Re: [HACKERS] Detrimental performance impact of ringbuffers onperformance

Поиск
Список
Период
Сортировка
От Andres Freund
Тема Re: [HACKERS] Detrimental performance impact of ringbuffers onperformance
Дата
Msg-id 20190507201619.lnyg2nyhmpxcgeau@alap3.anarazel.de
обсуждение исходный текст
Ответ на Detrimental performance impact of ringbuffers on performance  (Andres Freund <andres@anarazel.de>)
Ответы Re: [HACKERS] Detrimental performance impact of ringbuffers on performance  (Robert Haas <robertmhaas@gmail.com>)
Re: [HACKERS] Detrimental performance impact of ringbuffers onperformance  (Andrey Borodin <x4mmm@yandex-team.ru>)
Список pgsql-hackers
Hi,

On 2016-04-06 12:57:16 +0200, Andres Freund wrote:
> While benchmarking on hydra
> (c.f. http://archives.postgresql.org/message-id/20160406104352.5bn3ehkcsceja65c%40alap3.anarazel.de),
> which has quite slow IO, I was once more annoyed by how incredibly long
> the vacuum at the the end of a pgbench -i takes.
> 
> The issue is that, even for an entirely shared_buffers resident scale,
> essentially no data is cached in shared buffers.

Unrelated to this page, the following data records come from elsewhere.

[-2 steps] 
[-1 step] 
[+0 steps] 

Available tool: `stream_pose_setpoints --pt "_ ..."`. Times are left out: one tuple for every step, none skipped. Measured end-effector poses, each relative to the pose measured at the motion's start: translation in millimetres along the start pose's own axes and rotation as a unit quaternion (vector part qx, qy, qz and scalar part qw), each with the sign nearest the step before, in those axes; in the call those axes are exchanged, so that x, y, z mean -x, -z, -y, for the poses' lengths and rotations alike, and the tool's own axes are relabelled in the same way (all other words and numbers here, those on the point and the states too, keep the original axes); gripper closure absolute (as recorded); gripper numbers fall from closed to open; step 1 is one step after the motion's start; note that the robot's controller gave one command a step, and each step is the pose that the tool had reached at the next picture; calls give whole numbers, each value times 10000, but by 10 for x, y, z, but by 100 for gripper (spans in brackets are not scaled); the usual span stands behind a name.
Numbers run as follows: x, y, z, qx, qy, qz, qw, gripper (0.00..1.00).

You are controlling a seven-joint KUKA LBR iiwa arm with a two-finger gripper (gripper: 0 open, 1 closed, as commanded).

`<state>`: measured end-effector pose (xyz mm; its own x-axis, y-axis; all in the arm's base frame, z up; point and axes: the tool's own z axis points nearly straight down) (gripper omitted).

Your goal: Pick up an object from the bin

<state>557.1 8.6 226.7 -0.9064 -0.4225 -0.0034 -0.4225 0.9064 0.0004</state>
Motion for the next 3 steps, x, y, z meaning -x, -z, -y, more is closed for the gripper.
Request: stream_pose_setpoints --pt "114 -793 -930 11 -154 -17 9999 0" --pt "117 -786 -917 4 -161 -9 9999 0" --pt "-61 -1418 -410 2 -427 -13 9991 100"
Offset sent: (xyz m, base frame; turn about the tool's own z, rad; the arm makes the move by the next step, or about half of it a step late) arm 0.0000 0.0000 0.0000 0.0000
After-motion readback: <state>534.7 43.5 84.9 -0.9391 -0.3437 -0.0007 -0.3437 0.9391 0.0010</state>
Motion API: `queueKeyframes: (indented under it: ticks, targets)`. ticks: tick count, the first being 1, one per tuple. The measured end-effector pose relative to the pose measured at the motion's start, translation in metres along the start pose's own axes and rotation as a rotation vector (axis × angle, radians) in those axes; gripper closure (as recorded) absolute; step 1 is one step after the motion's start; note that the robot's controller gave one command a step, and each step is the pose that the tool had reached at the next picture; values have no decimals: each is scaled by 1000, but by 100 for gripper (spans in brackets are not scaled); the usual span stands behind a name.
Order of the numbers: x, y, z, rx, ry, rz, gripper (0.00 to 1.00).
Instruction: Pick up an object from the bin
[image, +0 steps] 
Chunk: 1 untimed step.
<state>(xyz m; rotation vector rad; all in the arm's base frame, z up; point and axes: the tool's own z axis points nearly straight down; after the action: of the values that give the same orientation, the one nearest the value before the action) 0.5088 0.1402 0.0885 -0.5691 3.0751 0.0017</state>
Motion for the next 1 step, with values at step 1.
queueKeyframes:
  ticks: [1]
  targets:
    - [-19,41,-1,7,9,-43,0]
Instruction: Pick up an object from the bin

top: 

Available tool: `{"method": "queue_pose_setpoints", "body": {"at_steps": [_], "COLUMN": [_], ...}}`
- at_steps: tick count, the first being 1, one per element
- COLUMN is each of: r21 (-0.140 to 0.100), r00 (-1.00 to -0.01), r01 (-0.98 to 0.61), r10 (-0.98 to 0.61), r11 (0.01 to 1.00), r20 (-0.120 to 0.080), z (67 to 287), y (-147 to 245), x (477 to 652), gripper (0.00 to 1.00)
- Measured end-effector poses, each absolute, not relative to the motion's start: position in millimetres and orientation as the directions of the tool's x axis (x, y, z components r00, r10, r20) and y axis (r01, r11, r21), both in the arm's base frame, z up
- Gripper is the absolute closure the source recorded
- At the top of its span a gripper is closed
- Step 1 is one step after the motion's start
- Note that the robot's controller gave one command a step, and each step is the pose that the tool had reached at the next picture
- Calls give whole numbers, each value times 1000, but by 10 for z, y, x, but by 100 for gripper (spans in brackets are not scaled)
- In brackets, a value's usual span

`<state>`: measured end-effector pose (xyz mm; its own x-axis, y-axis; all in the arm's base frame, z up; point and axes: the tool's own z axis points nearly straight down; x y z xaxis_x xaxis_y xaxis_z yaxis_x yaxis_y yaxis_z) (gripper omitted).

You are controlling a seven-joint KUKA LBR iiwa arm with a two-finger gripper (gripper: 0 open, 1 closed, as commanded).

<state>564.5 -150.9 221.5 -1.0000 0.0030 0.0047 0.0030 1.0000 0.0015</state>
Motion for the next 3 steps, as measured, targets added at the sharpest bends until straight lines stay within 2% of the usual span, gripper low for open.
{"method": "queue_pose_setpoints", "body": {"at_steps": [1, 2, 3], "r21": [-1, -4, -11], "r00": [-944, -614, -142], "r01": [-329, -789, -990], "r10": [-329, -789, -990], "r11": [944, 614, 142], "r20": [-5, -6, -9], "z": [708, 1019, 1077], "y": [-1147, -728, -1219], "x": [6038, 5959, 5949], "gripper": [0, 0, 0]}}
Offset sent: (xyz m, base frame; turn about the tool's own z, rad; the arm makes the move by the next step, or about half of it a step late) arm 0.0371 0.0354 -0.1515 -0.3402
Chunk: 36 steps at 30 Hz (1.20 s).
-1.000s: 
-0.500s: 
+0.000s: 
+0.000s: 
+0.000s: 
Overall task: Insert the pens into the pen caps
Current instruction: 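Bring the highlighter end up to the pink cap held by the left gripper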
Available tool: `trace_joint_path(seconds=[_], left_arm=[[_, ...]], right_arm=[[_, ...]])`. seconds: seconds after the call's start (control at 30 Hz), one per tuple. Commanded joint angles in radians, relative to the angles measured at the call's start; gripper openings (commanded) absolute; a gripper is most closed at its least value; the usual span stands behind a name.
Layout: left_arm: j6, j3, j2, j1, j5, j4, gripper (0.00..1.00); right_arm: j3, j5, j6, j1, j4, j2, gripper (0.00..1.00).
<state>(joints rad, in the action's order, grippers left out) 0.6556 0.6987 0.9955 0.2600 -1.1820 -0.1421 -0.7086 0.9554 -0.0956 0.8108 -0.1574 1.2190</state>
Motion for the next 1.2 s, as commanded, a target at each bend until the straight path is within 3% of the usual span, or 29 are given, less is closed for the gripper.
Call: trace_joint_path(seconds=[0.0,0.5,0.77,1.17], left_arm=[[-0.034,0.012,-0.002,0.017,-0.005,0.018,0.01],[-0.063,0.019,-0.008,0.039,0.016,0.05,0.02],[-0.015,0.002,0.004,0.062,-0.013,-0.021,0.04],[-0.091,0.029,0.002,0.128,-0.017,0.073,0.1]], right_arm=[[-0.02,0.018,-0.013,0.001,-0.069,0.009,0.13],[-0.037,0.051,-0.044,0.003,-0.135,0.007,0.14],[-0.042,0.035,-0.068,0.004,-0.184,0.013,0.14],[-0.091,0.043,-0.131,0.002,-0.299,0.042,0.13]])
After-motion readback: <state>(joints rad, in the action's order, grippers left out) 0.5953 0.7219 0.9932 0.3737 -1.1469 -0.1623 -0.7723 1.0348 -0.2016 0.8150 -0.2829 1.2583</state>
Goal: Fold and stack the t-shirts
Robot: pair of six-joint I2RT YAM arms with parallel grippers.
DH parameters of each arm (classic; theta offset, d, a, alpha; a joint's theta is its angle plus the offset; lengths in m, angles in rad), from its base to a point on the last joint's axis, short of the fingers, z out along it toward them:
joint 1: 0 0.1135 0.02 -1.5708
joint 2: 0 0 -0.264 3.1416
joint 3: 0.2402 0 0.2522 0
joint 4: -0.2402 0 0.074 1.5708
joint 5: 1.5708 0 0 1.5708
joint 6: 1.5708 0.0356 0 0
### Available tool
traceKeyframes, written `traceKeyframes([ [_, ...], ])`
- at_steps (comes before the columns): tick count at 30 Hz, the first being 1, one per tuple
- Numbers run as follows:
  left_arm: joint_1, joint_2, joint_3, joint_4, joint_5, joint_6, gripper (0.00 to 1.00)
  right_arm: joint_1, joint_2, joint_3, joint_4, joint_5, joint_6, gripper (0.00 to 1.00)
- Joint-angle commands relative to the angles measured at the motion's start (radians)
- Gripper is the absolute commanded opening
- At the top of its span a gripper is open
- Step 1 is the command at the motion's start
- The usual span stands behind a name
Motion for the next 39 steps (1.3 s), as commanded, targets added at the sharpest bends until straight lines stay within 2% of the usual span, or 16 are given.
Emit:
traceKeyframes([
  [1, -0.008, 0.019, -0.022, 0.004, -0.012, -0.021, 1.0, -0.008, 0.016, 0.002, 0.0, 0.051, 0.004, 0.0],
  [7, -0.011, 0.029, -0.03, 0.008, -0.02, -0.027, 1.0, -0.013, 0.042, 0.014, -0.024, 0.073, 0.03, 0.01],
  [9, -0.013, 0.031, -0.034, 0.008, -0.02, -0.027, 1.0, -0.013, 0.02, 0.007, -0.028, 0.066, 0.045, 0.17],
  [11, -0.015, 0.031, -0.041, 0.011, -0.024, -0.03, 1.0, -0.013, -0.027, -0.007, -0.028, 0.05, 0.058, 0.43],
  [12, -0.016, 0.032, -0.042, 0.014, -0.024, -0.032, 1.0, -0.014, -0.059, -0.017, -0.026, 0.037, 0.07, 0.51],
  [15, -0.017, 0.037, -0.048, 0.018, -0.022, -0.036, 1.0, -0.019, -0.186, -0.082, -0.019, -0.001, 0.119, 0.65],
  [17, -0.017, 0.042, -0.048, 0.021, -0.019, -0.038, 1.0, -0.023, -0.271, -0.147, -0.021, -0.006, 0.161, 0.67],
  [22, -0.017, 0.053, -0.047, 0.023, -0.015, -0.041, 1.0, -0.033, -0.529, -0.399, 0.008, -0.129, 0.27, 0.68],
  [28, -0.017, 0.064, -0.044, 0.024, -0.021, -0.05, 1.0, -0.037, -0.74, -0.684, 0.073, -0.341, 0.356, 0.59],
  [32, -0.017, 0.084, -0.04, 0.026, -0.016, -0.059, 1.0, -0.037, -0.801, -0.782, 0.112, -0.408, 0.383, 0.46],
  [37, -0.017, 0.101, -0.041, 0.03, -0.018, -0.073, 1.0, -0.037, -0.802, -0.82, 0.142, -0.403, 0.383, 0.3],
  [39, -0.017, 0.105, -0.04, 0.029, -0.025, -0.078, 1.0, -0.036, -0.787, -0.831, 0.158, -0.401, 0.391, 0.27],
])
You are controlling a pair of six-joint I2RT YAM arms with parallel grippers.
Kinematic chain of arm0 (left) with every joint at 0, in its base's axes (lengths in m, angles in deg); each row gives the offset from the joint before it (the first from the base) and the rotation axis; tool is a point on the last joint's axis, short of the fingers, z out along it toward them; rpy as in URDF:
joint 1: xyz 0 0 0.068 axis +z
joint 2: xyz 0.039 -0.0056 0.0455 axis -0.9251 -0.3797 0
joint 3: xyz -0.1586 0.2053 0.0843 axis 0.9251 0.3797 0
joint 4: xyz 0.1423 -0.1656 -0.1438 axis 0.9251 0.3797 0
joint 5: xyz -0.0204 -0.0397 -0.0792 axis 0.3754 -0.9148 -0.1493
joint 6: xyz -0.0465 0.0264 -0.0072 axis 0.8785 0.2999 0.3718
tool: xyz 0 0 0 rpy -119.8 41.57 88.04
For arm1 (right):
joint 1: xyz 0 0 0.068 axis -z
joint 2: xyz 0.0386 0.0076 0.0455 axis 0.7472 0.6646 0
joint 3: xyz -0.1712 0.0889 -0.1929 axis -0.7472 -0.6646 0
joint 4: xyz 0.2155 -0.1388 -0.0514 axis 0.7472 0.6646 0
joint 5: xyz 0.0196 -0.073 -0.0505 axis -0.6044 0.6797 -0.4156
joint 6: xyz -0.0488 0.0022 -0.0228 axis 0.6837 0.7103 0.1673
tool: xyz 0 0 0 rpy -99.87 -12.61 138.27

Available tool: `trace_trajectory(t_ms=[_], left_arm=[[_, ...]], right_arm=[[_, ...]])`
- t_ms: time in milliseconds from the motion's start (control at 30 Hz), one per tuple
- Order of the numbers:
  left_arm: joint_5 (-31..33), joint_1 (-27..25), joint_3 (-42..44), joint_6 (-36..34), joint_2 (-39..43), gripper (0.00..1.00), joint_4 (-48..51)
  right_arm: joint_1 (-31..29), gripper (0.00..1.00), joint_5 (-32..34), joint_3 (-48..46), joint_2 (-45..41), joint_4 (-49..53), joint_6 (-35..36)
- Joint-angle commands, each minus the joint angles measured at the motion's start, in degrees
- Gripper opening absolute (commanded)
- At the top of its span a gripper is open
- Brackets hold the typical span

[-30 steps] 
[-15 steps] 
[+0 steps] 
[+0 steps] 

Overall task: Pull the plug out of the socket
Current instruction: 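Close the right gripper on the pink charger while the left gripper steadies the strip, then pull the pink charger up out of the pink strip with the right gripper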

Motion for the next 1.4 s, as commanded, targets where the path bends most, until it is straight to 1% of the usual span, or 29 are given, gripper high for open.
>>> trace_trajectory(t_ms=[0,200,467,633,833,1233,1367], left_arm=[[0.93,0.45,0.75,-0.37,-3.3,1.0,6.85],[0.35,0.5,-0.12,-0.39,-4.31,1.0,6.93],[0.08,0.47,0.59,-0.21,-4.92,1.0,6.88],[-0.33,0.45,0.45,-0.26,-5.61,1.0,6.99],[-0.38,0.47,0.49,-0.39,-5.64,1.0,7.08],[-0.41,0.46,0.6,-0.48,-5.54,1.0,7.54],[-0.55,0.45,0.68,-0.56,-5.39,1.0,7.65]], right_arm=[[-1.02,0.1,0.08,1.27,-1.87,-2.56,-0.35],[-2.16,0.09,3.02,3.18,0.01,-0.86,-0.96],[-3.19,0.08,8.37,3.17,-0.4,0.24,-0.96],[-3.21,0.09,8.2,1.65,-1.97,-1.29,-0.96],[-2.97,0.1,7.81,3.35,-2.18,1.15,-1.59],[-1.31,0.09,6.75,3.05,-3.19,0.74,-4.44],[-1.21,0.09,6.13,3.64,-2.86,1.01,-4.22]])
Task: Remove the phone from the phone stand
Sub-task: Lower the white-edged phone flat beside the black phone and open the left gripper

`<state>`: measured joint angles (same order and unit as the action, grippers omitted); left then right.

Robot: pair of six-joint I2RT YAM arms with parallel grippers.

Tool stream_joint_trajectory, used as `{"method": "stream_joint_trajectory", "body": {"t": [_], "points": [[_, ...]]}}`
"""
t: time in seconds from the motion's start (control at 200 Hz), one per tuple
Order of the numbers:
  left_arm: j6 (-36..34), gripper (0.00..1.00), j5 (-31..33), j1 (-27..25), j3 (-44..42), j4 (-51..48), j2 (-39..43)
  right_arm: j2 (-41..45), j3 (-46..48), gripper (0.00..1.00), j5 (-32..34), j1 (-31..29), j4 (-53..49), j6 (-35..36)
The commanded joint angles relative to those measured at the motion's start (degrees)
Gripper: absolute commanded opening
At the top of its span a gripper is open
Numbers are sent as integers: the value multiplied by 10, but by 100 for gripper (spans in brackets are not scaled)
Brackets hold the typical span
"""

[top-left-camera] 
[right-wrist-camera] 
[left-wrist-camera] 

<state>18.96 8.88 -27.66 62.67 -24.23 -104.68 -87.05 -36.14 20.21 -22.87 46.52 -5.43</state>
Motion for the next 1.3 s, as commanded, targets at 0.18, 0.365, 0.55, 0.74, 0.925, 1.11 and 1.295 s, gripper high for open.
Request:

The COPY to load data
> uses a 16MB ringbuffer. Then vacuum uses a 256KB ringbuffer. Which means
> that copy immediately writes and evicts all data. Then vacuum reads &
> writes the data in small chunks; again evicting nearly all buffers. Then
> the creation of the ringbuffer has to read that data *again*.
> 
> That's fairly idiotic.
> 
> While it's not easy to fix this in the general case, we introduced those
> ringbuffers for a reason after all, I think we at least should add a
> special case for loads where shared_buffers isn't fully used yet.  Why
> not skip using buffers from the ringbuffer if there's buffers on the
> freelist? If we add buffers gathered from there to the ringlist, we
> should have few cases that regress.
> 
> Additionally, maybe we ought to increase the ringbuffer sizes again one
> of these days? 256kb for VACUUM is pretty damn low.

Just to attach some numbers for this. On my laptop, with a pretty fast
disk (as in ~550MB/s read + write, limited by SATA, not the disk), I get
these results.

I initialized a cluster with pgbench -q -i -s 1000, and VACUUM FREEZEd
pgbenc_accounts. I ensured that there's enough WAL files pre-allocated
that neither of the tests run into having to allocate WAL files.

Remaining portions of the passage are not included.